Recorded data:
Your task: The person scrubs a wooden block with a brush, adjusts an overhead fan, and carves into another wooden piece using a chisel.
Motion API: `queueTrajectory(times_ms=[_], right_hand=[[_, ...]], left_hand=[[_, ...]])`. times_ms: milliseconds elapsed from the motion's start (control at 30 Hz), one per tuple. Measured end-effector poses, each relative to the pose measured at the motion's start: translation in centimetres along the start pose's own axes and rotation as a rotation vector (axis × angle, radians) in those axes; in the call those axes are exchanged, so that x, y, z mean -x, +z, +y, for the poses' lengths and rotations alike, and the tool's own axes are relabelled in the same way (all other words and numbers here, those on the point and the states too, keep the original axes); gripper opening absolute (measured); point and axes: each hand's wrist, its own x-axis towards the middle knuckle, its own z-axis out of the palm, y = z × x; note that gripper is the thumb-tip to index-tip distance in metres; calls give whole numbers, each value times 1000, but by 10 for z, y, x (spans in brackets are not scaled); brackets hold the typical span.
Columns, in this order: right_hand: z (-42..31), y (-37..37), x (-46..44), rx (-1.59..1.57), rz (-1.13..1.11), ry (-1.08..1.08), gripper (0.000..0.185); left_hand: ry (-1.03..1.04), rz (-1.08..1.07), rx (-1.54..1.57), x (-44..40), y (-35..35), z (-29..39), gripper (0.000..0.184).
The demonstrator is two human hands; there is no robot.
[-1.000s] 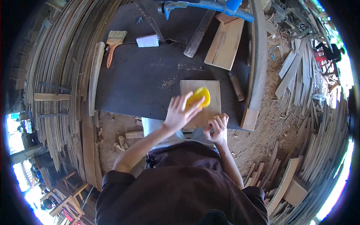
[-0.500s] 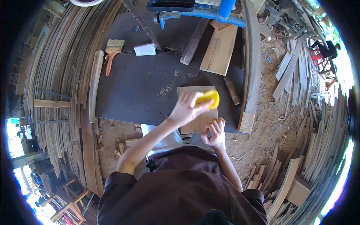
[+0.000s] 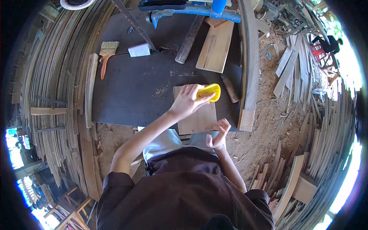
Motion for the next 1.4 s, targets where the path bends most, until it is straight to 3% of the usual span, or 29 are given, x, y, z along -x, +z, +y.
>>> queueTrajectory(times_ms=[100,133,167,233,367,433,500,600,700,767,833,867,900,967,1000,1100,1233,1400], right_hand=[[1,-1,11,19,96,78,45],[-1,0,8,23,134,81,48],[0,-2,5,24,134,78,48],[0,-4,-1,46,199,43,44],[1,-5,-8,20,245,91,40],[0,-8,-11,20,247,69,41],[-5,-9,-15,15,195,75,43],[-16,-22,-43,73,-157,42,44],[-24,-18,-77,153,-412,-17,53],[-31,-24,-86,167,-461,-27,56],[-36,-30,-92,174,-504,-37,58],[-36,-36,-92,231,-549,-31,59],[-38,-40,-93,289,-595,-27,60],[-44,-36,-98,299,-576,-31,62],[-42,-30,-96,369,-590,-9,63],[-35,-5,-103,443,-582,-23,65],[-30,45,-126,575,-389,-3,65],[-61,48,-97,524,-498,-26,71]], left_hand=[[26,-87,110,21,16,23,55],[152,-97,-94,31,18,34,58],[154,-95,-94,38,20,37,58],[41,-138,50,44,10,42,61],[-113,-9,-8,30,9,27,60],[45,-94,26,42,10,50,56],[92,-86,77,48,4,56,58],[-61,-89,50,39,-8,33,54],[16,-129,141,50,-9,36,51],[-18,-123,166,68,-2,29,60],[-48,21,316,73,-13,19,72],[-118,16,298,79,-21,15,103],[-123,17,294,78,-34,17,103],[-403,-88,131,80,-53,23,132],[-427,-201,117,86,-51,20,150],[-436,-182,125,97,-37,22,150],[-537,-117,157,101,-33,24,157],[-599,-16,99,108,-28,30,154]])
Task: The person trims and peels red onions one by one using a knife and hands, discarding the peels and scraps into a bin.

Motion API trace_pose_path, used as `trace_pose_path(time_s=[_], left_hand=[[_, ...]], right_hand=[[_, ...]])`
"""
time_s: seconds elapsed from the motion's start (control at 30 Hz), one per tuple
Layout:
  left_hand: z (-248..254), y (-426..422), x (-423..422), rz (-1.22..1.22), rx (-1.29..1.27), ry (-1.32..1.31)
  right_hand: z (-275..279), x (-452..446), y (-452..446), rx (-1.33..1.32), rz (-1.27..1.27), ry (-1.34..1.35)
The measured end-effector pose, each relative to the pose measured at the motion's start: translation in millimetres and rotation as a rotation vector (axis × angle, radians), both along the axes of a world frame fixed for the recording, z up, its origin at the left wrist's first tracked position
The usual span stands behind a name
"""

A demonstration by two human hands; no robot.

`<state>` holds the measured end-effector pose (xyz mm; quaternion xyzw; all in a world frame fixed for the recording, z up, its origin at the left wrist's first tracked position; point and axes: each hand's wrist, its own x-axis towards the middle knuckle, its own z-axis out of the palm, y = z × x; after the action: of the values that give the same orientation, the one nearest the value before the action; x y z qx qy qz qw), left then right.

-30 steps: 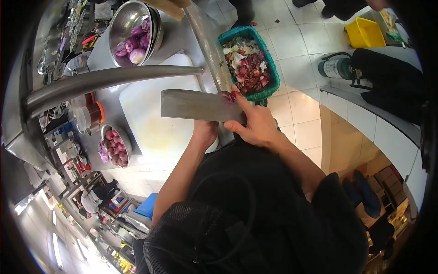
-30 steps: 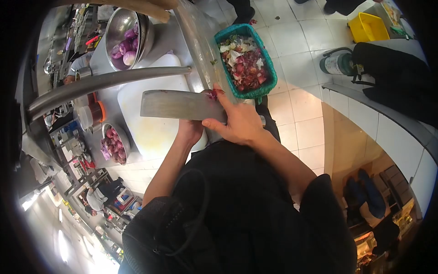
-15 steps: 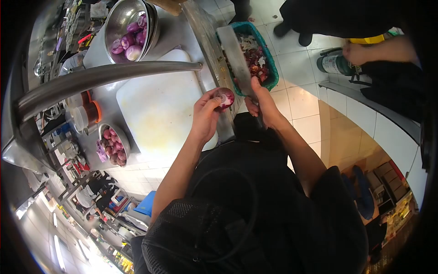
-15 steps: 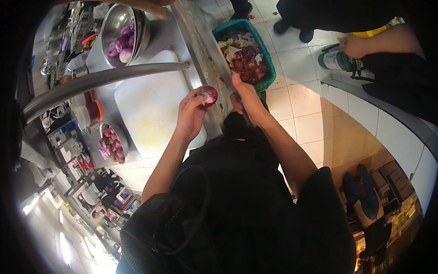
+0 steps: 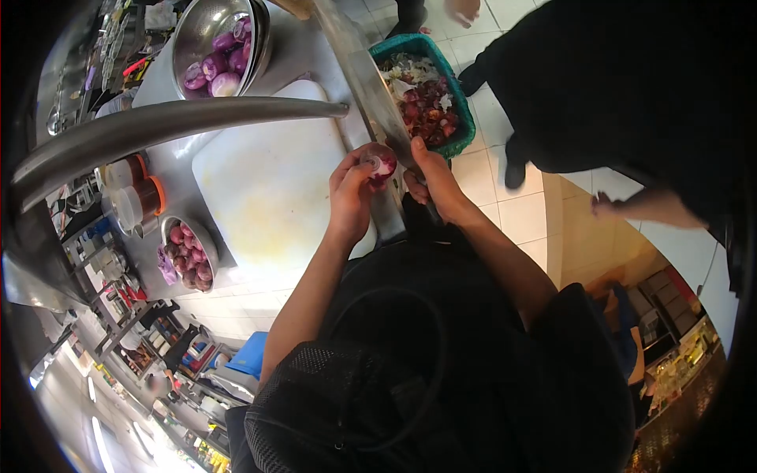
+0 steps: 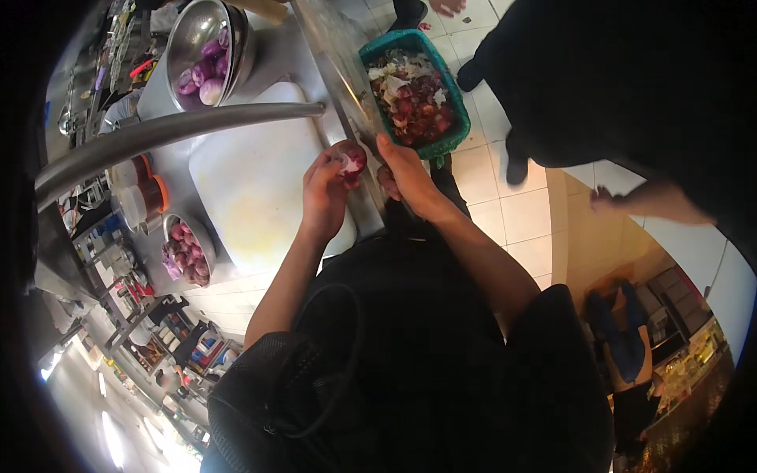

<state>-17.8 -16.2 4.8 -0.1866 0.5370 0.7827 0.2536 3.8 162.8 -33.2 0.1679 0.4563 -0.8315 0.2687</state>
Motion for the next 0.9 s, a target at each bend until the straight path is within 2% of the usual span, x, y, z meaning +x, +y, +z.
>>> trace_pose_path(time_s=[0.2,0.3,0.33,0.4,0.5,0.57,0.9], left_hand=[[2,8,-2,0.053,-0.057,-0.056],[0,11,-1,0.114,-0.055,-0.037],[4,12,-1,0.097,-0.043,-0.016],[6,13,2,0.075,-0.031,0.003],[-10,5,8,0.110,-0.078,0.057],[-25,-1,8,0.110,0.053,0.051],[-10,13,5,0.036,-0.141,0.132]], right_hand=[[14,5,-4,0.036,-0.113,0.091],[15,6,3,0.468,-0.010,0.501],[24,5,7,0.470,-0.014,0.499],[45,6,14,0.717,0.170,0.581],[46,9,13,0.763,0.171,0.587],[43,13,12,0.792,0.164,0.611],[41,16,19,0.859,0.167,0.611]])
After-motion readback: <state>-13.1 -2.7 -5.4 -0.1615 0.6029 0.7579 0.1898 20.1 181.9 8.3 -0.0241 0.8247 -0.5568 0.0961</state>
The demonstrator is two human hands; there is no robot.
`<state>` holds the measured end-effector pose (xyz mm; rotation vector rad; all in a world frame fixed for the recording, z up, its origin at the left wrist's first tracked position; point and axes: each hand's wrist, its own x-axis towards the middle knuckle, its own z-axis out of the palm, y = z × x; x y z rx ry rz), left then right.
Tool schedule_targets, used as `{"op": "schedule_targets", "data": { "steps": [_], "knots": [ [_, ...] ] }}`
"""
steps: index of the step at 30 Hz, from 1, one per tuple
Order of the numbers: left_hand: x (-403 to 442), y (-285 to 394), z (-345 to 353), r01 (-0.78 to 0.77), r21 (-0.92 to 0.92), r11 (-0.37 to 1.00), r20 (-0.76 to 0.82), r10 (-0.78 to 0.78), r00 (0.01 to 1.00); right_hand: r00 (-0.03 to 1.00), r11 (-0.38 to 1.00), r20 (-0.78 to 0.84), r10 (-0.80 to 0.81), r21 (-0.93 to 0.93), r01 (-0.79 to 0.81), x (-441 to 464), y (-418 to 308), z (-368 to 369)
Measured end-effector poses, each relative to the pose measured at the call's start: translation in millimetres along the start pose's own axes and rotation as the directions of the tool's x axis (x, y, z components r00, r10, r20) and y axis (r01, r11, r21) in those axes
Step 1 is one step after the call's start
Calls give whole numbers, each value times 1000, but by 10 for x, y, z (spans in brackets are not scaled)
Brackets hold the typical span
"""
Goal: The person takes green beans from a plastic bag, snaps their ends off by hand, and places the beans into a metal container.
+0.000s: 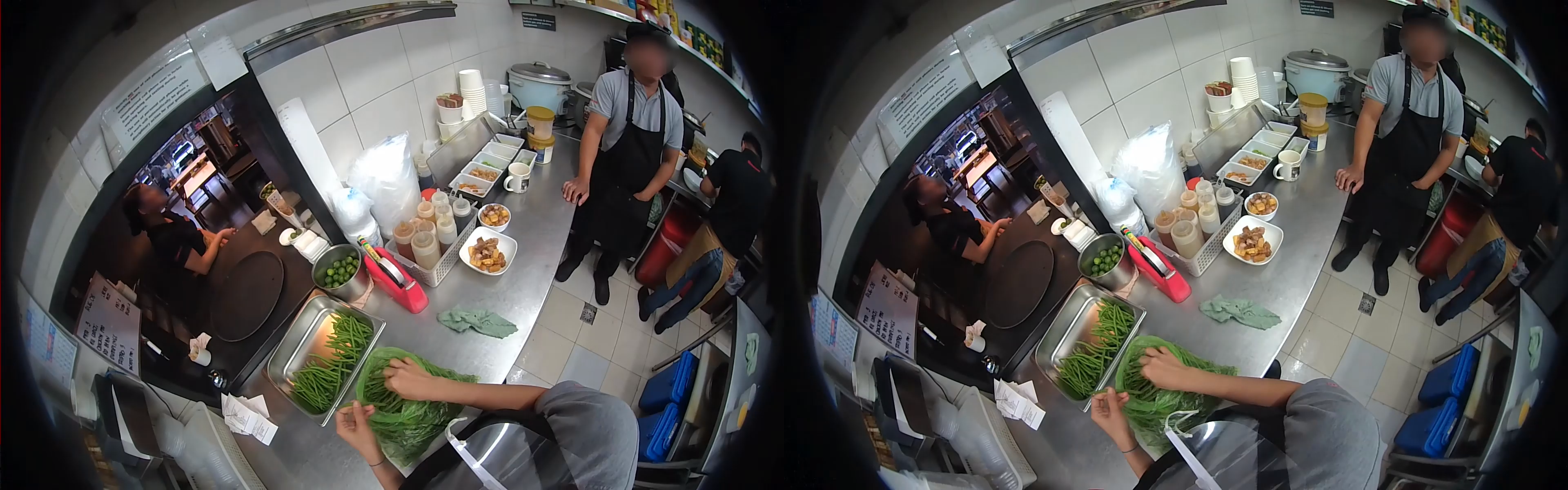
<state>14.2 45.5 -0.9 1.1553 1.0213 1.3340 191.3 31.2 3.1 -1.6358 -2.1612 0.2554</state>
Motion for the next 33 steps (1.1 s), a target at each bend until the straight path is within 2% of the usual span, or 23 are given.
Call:
{"op": "schedule_targets", "data": {
  "steps": [1,3,5,6,7,8,9,11,12,14,15,17,18,20,21,23,24,26,28,30,31,32,33],
  "knots": [
    [16,8,-45,-12,11,1000,-25,12,1000,992,989,125,35,-147,-17,-30,52,89],
    [21,-3,-91,1,-9,1000,0,-1,1000,997,994,71,-27,-107,35,-103,135,210],
    [7,-4,-62,1,47,999,100,-6,995,997,994,14,-81,-72,82,-63,190,291],
    [-7,13,-19,3,43,999,101,-7,995,991,974,-38,-131,181,136,-8,174,291],
    [-31,48,37,6,0,1000,100,-6,995,982,888,-102,-159,420,188,34,119,227],
    [-52,71,75,11,-42,999,102,-6,995,993,816,72,-98,576,39,47,83,151],
    [-64,76,82,16,-40,999,114,-11,993,994,817,69,-85,576,30,48,88,120],
    [-60,89,78,10,-76,997,100,-2,995,997,590,62,-50,807,-21,52,102,90],
    [-65,103,78,10,-73,997,110,-2,994,998,588,56,-42,808,-21,49,118,82],
    [-100,134,91,5,-111,994,88,5,996,990,479,131,49,867,-139,43,167,74],
    [-117,148,95,5,-112,994,92,5,996,990,480,129,52,866,-138,49,190,108],
    [-135,174,139,29,-128,991,67,-21,998,981,313,151,120,932,-182,36,242,170],
    [-150,195,175,37,-123,992,102,-24,995,980,309,134,150,935,-175,24,227,138],
    [-185,240,229,4,-149,989,4,-4,1000,945,-60,247,215,969,-240,9,130,39],
    [-183,254,235,12,-143,990,43,-6,999,942,-67,227,246,974,-217,3,132,12],
    [-183,277,219,-34,-131,991,7,35,999,951,-129,272,147,959,-254,3,142,-32],
    [-189,286,215,-34,-147,989,11,36,999,952,-134,263,154,961,-244,1,150,-16],
    [-194,330,207,-41,-137,990,29,45,999,947,-44,252,199,968,-248,12,157,40],
    [-188,346,190,-46,-129,991,46,52,998,948,-87,249,198,968,-236,34,141,93],
    [-180,317,170,5,-317,949,68,18,998,948,-128,246,200,966,-224,40,93,60],
    [-165,266,138,4,-316,949,69,19,997,974,-237,199,106,957,-170,38,22,14],
    [-139,188,84,85,-455,887,76,-56,996,990,-346,140,18,930,-125,29,-44,-35],
    [-126,160,47,160,-582,797,94,-130,987,990,-347,141,18,930,-126,14,-92,-79]
  ]
}}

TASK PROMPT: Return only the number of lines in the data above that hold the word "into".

ANSWER TO THE EXERCISE: 3